ASSIGNMENT:
Nothing but a number is wanted here: the count of lines in the data holding the word "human".

[Records from a data source]
*** Begin section ***

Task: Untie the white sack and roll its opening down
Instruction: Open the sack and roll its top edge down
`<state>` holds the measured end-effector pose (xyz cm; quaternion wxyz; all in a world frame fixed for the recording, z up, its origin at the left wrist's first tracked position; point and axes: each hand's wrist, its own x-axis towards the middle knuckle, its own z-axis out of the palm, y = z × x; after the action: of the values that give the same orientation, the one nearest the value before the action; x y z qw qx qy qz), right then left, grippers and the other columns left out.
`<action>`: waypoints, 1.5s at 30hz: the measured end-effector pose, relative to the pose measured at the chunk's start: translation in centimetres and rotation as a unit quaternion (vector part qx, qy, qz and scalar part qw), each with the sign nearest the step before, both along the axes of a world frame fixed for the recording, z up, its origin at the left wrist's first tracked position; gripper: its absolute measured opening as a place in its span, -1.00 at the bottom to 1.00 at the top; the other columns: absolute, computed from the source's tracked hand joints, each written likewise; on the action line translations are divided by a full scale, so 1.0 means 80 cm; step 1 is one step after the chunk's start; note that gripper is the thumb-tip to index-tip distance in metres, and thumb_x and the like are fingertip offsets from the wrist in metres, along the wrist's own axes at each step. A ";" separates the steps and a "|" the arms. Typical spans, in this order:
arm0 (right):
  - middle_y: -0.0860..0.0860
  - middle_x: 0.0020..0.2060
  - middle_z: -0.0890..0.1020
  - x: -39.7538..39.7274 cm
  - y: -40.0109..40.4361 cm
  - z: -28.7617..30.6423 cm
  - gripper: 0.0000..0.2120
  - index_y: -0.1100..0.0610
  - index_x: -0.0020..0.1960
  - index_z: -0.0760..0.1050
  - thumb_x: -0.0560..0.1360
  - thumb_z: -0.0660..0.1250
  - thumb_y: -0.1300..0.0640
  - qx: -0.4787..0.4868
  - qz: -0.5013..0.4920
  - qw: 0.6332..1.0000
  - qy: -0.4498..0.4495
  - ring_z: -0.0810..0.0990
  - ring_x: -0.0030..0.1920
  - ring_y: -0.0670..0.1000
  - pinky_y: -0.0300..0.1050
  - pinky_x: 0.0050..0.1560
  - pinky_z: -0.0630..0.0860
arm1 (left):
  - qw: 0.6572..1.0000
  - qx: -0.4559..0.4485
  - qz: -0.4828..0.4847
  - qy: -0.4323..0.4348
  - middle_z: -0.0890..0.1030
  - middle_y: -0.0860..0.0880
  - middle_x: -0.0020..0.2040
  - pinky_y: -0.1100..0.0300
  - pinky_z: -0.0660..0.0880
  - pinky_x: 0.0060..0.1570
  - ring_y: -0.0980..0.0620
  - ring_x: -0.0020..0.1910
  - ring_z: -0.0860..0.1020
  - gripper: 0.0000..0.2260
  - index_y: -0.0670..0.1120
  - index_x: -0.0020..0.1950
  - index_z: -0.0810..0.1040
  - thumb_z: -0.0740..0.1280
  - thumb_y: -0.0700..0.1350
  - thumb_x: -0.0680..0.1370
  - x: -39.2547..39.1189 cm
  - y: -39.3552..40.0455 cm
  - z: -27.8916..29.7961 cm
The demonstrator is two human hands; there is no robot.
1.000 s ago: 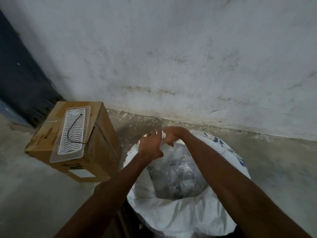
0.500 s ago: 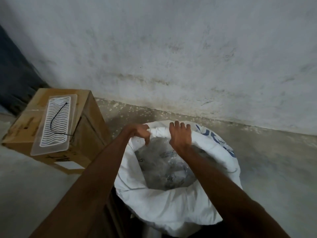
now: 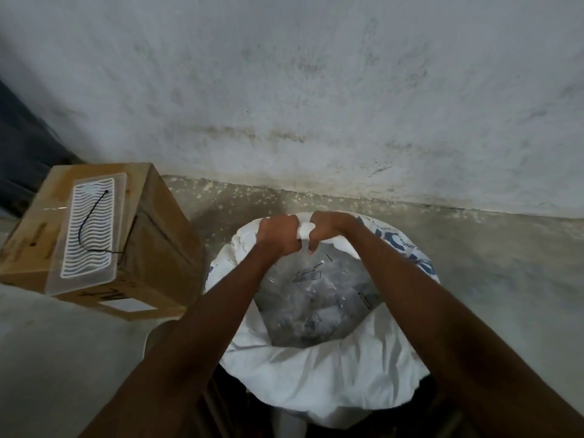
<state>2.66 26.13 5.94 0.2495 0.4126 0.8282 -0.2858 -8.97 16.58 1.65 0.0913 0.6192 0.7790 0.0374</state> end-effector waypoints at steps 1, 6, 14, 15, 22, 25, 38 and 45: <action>0.11 0.23 0.61 0.004 -0.005 -0.006 -0.29 0.16 0.35 0.50 0.26 0.64 0.06 0.039 0.006 0.999 0.033 0.61 0.14 0.14 -0.04 0.11 0.54 | 1.000 -0.011 0.007 -0.028 0.65 -0.08 0.18 0.04 0.51 0.10 -0.13 0.17 0.61 -0.61 -0.06 0.25 0.57 0.40 0.04 0.46 -0.005 0.008 -0.001; 0.18 0.34 0.39 0.050 -0.063 -0.042 -0.14 0.10 0.48 0.22 0.30 0.54 -0.01 0.394 -0.016 0.919 -0.011 0.46 0.27 0.23 0.23 0.24 0.39 | 0.969 -0.217 -0.027 -0.116 0.61 -0.17 0.22 0.10 0.48 0.03 -0.15 0.13 0.57 -0.55 -0.23 0.21 0.59 0.53 -0.06 0.39 -0.026 0.043 0.005; 0.11 0.13 0.61 0.083 -0.031 -0.046 -0.53 0.14 0.26 0.46 0.44 0.46 -0.05 0.274 -0.121 0.953 0.046 0.64 0.11 0.15 0.01 0.05 0.54 | 0.989 -0.128 -0.065 -0.027 0.47 -0.20 0.32 -0.07 0.48 0.21 -0.20 0.22 0.49 -0.08 -0.11 0.43 0.31 0.58 0.22 0.20 -0.009 0.053 -0.005; 0.13 0.16 0.60 0.082 -0.022 -0.040 -0.49 0.16 0.29 0.45 0.43 0.45 -0.03 0.220 -0.132 0.965 0.059 0.62 0.15 0.17 0.03 0.09 0.54 | 0.994 -0.055 -0.099 0.005 0.43 -0.20 0.33 -0.11 0.43 0.26 -0.22 0.27 0.44 -0.09 -0.07 0.45 0.27 0.56 0.21 0.23 0.007 0.046 -0.005; 0.14 0.12 0.67 0.097 0.041 0.007 -0.63 0.13 0.07 0.67 0.27 0.55 0.14 -0.077 -0.097 0.992 -0.017 0.63 0.13 0.20 0.05 0.15 0.57 | 0.960 0.039 -0.217 -0.173 0.56 -0.19 0.22 0.07 0.39 0.10 -0.16 0.15 0.50 -0.64 -0.15 0.37 0.43 0.32 -0.05 0.62 0.059 0.052 -0.008; 0.10 0.18 0.65 0.106 0.036 0.009 -0.39 0.09 0.21 0.59 0.21 0.61 -0.04 -0.017 -0.104 0.994 0.026 0.63 0.10 0.12 0.06 0.19 0.58 | 0.967 0.018 -0.199 -0.155 0.63 -0.13 0.07 0.03 0.49 -0.01 -0.13 0.02 0.59 -0.84 -0.05 0.17 0.52 0.30 -0.06 0.61 0.052 0.068 -0.002; 0.12 0.19 0.61 0.180 -0.010 -0.014 -0.57 0.16 0.30 0.54 0.46 0.36 0.09 0.010 -0.341 0.931 0.128 0.57 0.19 0.18 -0.07 0.07 0.48 | 0.946 -0.213 -0.090 -0.227 0.44 -0.07 0.07 0.08 0.35 -0.03 -0.04 0.05 0.41 -0.82 -0.09 0.10 0.49 0.32 -0.04 0.56 0.062 0.121 0.005; 0.10 -0.26 0.61 0.226 0.023 0.007 -0.94 0.22 -0.16 0.59 0.46 0.36 0.25 -0.232 -0.441 0.849 0.176 0.56 -0.26 0.06 -0.14 -0.18 0.51 | 0.936 -0.034 -0.237 -0.259 0.48 -0.03 0.38 0.06 0.35 0.33 -0.01 0.31 0.43 -0.53 0.00 0.47 0.38 0.15 0.19 0.63 0.108 0.088 -0.017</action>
<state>20.78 27.99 6.52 0.0359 0.6073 0.4989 -0.6172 -0.33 23.65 0.26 0.3170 0.7515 0.5597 0.1467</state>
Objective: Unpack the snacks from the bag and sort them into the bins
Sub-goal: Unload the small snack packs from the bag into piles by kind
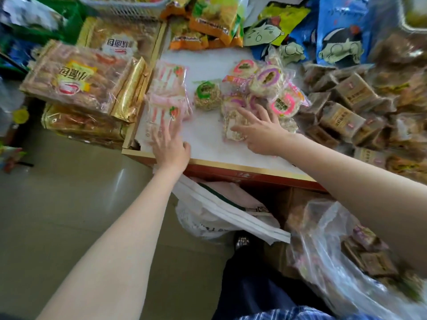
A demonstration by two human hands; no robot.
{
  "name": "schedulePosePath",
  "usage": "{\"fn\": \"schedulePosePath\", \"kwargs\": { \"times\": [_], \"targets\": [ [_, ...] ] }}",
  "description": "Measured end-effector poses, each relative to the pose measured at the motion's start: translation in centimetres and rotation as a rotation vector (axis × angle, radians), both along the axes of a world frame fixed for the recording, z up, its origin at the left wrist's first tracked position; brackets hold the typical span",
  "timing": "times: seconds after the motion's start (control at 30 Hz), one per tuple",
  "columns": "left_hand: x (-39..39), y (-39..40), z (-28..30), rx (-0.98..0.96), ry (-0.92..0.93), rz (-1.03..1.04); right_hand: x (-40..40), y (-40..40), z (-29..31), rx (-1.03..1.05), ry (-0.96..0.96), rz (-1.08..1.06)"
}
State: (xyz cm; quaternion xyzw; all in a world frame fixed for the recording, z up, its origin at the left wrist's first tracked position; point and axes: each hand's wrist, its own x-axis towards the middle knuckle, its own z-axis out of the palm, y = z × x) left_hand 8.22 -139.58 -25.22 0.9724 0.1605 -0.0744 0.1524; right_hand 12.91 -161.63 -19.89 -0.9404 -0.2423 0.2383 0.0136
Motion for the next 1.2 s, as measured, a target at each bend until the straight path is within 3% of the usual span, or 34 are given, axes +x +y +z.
{"fn": "schedulePosePath", "kwargs": {
  "times": [0.1,0.3,0.43,0.5,0.67,0.83,1.07,1.2],
  "targets": [
    [1.4,-0.2,-1.8,0.061,0.205,-0.116,0.0,-0.5,-1.0,-0.145,0.008,0.060],
    [4.9,1.3,-1.7,0.081,0.270,-0.144,0.5,0.0,-1.5,-0.182,-0.017,0.049],
    [7.0,2.1,-0.9,-0.012,0.303,-0.146,0.7,0.6,-1.6,-0.143,-0.027,0.017],
    [7.1,2.1,-0.5,-0.032,0.262,-0.123,0.4,0.6,-1.6,-0.114,-0.024,-0.001],
    [3.1,-2.7,-0.2,-0.034,-0.120,-0.096,-1.9,-2.3,-0.7,0.085,-0.070,-0.084],
    [-4.1,-13.6,-0.7,-0.205,-0.136,-0.502,-7.4,-12.7,0.0,0.154,-0.136,-0.277],
    [-9.7,-25.0,-0.6,-0.331,0.022,-1.135,-18.7,-27.3,-0.3,0.275,-0.183,-0.799],
    [-10.9,-29.7,-0.7,-0.179,0.148,-1.348,-24.4,-32.6,-4.3,0.275,-0.053,-1.025]
  ]
}}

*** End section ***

ANSWER SECTION:
2